Product Owner Deciding Whether to Enable Regression Feature

A product owner for a new agile team evaluates whether to enable the Regression Planning feature. Their team focuses on continuous delivery with automated testing, rarely needing manual regression test tracking. They review the feature documentation and determine the overhead of maintaining regression plans, suites, and tests doesn't provide value given their automation-first approach. They decide to keep the feature disabled, relying instead on automated test results reported through their CI/CD pipeline. Six months later, regulatory requirements change, requiring documented manual test execution. They enable the feature and create a "Compliance Testing" regression plan to track required manual validations, demonstrating the flexibility to adopt regression planning when organizational needs change.

Test Manager Reusing Regression Suites Across Multiple Releases

A test manager maintains regression suites that apply across releases. They've created "Smoke Tests" suite with 20 critical-path tests executed for every release, and "Full Regression" suite with 200 comprehensive tests executed quarterly. For Release 8.5 (minor release), they create Test Set "8.5 Smoke Tests" scheduled to the release and link it to the existing "Smoke Tests" suite. For Release 9.0 (major release), they create Test Set "9.0 Full Regression" linked to the "Full Regression" suite. This reuse approach maintains a single authoritative test inventory while creating lightweight test sets for scheduling purposes. When they add a new test to "Smoke Tests" suite, it automatically applies to future releases that reference that suite, ensuring consistent test coverage without duplication.

Frequently Asked Questions

Is Regression Planning a required feature in Digital.ai Agility?

No, Regression Planning is optional and can be disabled by administrators. The feature is most valuable for teams performing significant manual regression testing or needing traceability between test cases and execution cycles. Many teams using primarily automated testing choose to disable this feature. Administrators can enable or disable it through system settings. If you don't see Regression Planning in your menu, contact your administrator to enable it.

What's the difference between a Regression Test and a Test Set?

A Regression Test is a permanent test case in your test inventory describing what to test and expected results. Regression Tests live in Regression Suites and persist across releases. A Test Set is a schedulable workitem that references regression suites for execution during a specific sprint or release. Think of Regression Tests as the test library and Test Sets as scheduled execution activities.

How should I organize Regression Suites for maximum reusability?

Organize suites by feature area, risk level, or scope rather than by release. Create suites like "Core User Workflows", "Payment Processing", "High-Priority Features" that remain stable across releases. This allows creating lightweight test sets for different scenarios: link only "High-Priority Features" suite for minor releases, or link multiple suites for major releases. Avoid creating release-specific suites that duplicate test content.

What happens to Test Sets when a sprint or release completes?

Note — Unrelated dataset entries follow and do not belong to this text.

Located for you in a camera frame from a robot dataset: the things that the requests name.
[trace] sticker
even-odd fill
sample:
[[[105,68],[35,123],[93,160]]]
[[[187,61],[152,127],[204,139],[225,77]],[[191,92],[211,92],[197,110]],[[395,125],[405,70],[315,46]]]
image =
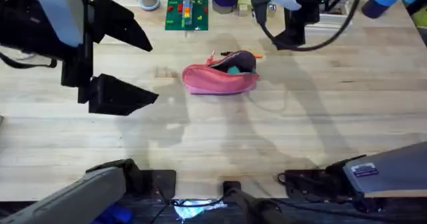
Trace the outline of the sticker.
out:
[[[355,177],[367,177],[379,174],[373,163],[365,163],[351,167]]]

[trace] wooden tabletop
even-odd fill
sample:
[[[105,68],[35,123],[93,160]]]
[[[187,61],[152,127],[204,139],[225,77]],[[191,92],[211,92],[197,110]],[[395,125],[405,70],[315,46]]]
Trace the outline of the wooden tabletop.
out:
[[[427,52],[401,3],[377,20],[358,12],[331,46],[296,53],[276,51],[250,16],[211,10],[209,31],[164,31],[166,0],[153,12],[137,0],[115,1],[135,13],[154,49],[106,37],[94,45],[95,74],[159,99],[128,117],[88,114],[77,90],[60,86],[61,68],[0,65],[0,201],[41,199],[94,165],[124,158],[140,169],[176,170],[178,198],[219,197],[224,180],[241,181],[256,197],[285,197],[274,181],[285,169],[427,139]],[[282,12],[268,23],[273,33],[282,30]],[[310,32],[309,43],[331,34]],[[205,96],[184,89],[186,66],[213,50],[240,49],[265,55],[255,90]]]

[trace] lego board
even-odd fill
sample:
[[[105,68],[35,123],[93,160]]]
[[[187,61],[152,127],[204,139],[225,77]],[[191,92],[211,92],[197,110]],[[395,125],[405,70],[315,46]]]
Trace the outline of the lego board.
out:
[[[167,6],[172,6],[172,11],[166,11],[165,30],[176,31],[207,31],[209,6],[208,0],[193,0],[193,25],[182,27],[182,12],[178,11],[178,4],[182,4],[182,0],[167,0]],[[204,7],[207,7],[208,12],[204,12]]]

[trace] black cable
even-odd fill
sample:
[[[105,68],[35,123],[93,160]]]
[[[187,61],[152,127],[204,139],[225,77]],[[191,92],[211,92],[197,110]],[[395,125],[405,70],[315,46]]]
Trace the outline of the black cable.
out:
[[[357,218],[357,219],[365,219],[365,220],[371,220],[371,221],[382,221],[385,223],[399,223],[399,220],[391,220],[391,219],[387,219],[387,218],[383,218],[383,217],[372,217],[372,216],[367,216],[367,215],[361,215],[361,214],[354,214],[354,213],[348,213],[348,212],[343,212],[343,211],[329,211],[329,210],[325,210],[325,209],[316,209],[316,208],[311,208],[311,207],[302,207],[299,205],[294,205],[292,203],[288,203],[276,198],[272,198],[273,201],[283,204],[285,206],[288,207],[293,207],[295,209],[299,209],[299,210],[304,210],[304,211],[312,211],[315,213],[321,213],[321,214],[329,214],[329,215],[339,215],[339,216],[343,216],[343,217],[353,217],[353,218]]]
[[[260,26],[262,31],[267,35],[267,37],[270,38],[273,41],[273,43],[278,47],[283,47],[291,51],[314,51],[333,43],[346,30],[346,28],[350,24],[350,21],[353,19],[354,14],[356,13],[356,10],[359,6],[359,2],[360,0],[354,0],[352,8],[350,9],[350,12],[348,13],[346,20],[344,21],[340,29],[332,37],[330,37],[328,40],[324,41],[323,43],[314,45],[312,47],[296,47],[295,45],[288,45],[281,41],[277,41],[275,40],[275,37],[268,31],[265,23],[264,24],[260,23]]]
[[[231,194],[231,192],[229,191],[229,192],[227,192],[227,193],[224,193],[224,195],[221,197],[221,198],[219,198],[218,200],[216,200],[216,201],[212,201],[211,203],[206,203],[206,204],[197,204],[197,205],[184,205],[183,203],[185,202],[181,202],[181,203],[178,203],[178,201],[176,201],[176,200],[167,200],[166,198],[165,198],[165,195],[163,194],[163,191],[160,189],[160,188],[158,188],[157,187],[157,190],[159,191],[159,195],[160,195],[160,198],[161,198],[161,200],[166,204],[166,205],[171,205],[171,206],[173,206],[173,207],[209,207],[209,206],[212,206],[212,205],[216,205],[216,204],[218,204],[218,203],[221,203],[223,200],[224,200],[224,198],[225,197],[227,197],[228,195],[230,195]]]
[[[155,220],[166,210],[166,208],[169,207],[169,205],[165,205],[161,208],[161,210],[157,213],[157,215],[149,222],[149,224],[154,224]]]
[[[183,203],[178,203],[177,201],[173,200],[170,201],[169,204],[174,206],[174,207],[209,207],[212,205],[216,205],[218,203],[221,203],[224,200],[224,196],[219,198],[216,201],[212,201],[211,203],[206,203],[206,204],[197,204],[197,205],[184,205]]]
[[[282,184],[283,186],[286,186],[286,180],[283,180],[281,177],[285,177],[287,174],[285,173],[279,173],[277,175],[277,181],[278,183]],[[281,203],[283,205],[286,205],[288,207],[293,207],[295,209],[299,209],[299,210],[304,210],[304,211],[312,211],[315,213],[322,213],[322,214],[329,214],[329,215],[339,215],[339,216],[344,216],[344,217],[353,217],[353,218],[358,218],[358,219],[367,219],[367,220],[371,220],[371,221],[382,221],[385,223],[399,223],[399,220],[393,220],[393,219],[387,219],[387,218],[383,218],[383,217],[372,217],[372,216],[367,216],[367,215],[361,215],[361,214],[354,214],[354,213],[349,213],[349,212],[343,212],[343,211],[329,211],[329,210],[325,210],[325,209],[316,209],[316,208],[310,208],[310,207],[302,207],[299,205],[294,205],[292,203],[288,203],[286,201],[282,201],[276,198],[272,198],[273,201],[277,202],[277,203]],[[310,203],[321,203],[321,202],[317,202],[317,201],[310,201],[306,198],[306,201],[310,202]]]

Test Sets remain in the system as historical records of test execution. Completed test sets show which regression suites were executed and provide audit trails for quality activities. For the next sprint or release, create new test sets and link them to the appropriate regression suites. This separates the permanent test inventory (Regression Suites and Tests) from time-bound execution activities (Test Sets).

Why can't I create a regression plan or why do my test sets show outdated tests?

Creating regression plans requires modify permissions on the project. Verify you have appropriate project permissions and ask your administrator to grant access if needed.

Test sets are snapshots created when you generate them from regression suites. If you update regression tests after generating a test set, the changes don't affect existing test sets. Only new test sets generated after the update will include the changes. This design preserves historical execution records.